Viele zünden zu Silvester ihre Raketen und Böller auf Wiesen und Weiden von unseren Bauern. Damit sind auch sie jedes Jahr wieder Leidtragende der Feierei zum Jahreswechsel. Nicht nur der enorme Lärm – mit bis zu 170 Dezibel – ist es, der die Tiere in Angst und Panik versetzt, sondern auch der Müll, der nach dem Knallerei übrig bleibt. Das sorgt beim oberösterreichischen Bauernbund für ordentlich Ärger.
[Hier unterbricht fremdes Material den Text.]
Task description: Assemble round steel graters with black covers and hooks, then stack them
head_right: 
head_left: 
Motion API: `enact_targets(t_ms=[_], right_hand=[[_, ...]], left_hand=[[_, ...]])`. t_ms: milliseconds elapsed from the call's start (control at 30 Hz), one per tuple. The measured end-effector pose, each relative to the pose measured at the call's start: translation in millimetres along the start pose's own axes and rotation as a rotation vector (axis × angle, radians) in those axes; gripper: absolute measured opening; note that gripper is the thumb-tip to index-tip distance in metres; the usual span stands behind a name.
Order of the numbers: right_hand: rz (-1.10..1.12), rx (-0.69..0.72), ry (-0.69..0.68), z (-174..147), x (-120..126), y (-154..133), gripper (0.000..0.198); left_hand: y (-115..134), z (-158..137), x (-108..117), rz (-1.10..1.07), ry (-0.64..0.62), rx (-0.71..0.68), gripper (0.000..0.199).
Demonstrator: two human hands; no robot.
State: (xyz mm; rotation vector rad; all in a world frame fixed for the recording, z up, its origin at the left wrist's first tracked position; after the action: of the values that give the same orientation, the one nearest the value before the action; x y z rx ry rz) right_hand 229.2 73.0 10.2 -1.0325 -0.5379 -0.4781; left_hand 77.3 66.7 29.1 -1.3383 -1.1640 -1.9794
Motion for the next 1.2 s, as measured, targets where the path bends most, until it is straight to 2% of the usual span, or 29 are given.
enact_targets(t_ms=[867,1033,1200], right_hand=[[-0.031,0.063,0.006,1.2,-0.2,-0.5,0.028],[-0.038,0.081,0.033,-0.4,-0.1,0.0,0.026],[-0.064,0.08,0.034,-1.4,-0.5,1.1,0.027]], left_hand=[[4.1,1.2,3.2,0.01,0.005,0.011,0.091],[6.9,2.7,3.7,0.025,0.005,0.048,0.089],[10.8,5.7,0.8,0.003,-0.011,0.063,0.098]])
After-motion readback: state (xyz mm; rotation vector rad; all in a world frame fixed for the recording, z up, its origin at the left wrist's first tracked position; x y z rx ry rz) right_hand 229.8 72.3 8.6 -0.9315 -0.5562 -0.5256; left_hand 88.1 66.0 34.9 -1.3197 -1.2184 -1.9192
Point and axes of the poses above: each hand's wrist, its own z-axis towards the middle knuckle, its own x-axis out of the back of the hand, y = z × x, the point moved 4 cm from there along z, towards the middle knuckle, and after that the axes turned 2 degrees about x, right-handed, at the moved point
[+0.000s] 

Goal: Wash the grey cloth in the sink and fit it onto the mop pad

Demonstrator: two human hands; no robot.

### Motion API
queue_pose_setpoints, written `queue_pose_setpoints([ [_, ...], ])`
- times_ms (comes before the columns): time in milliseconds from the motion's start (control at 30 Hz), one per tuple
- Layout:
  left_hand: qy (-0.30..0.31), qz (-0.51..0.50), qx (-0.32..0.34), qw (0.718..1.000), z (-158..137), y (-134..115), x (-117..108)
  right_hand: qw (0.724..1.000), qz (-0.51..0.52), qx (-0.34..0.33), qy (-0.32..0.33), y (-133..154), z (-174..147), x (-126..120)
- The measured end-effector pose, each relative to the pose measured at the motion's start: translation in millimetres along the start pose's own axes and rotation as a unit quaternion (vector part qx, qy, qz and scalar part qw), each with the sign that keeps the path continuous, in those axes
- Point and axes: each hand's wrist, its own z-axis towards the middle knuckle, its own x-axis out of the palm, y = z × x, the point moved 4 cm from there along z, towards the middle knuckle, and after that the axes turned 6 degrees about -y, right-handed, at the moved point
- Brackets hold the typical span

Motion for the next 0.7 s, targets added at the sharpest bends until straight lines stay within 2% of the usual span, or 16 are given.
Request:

Vor allem die Reste der Feuerwerkskörper auf den Wiesen werden für die Nutztiere schnell zur ernsten Gefahr. Fressen die Tiere etwa scharfkantige Teile von explodierten Raketen oder anderen Müll, kann das zu schweren Verletzungen oder sogar zum Tod führen.
Ein weiteres Problem: Der Abfall wird oft einfach liegen gelassen. "Jedes Jahr versuchen wir, Aufklärungsarbeit zu leisten. Wiesen und Felder sind nach Silvester mit unzähligen Rückständen übersät, die nicht nur die Umwelt belasten. Es ist besonders ärgerlich, dass viele Menschen ihre Feuerwerkskörper und Sektflaschen zum Feiern mitnehmen, aber ihren Abfall anschließend nicht wegräumen", sagt OÖ-Bauernbund-Direktor Wolfgang Wallner. So werden die Silvesterknaller nicht nur zur Gefahr für die Umwelt, sondern auch für das Wohl der Tiere.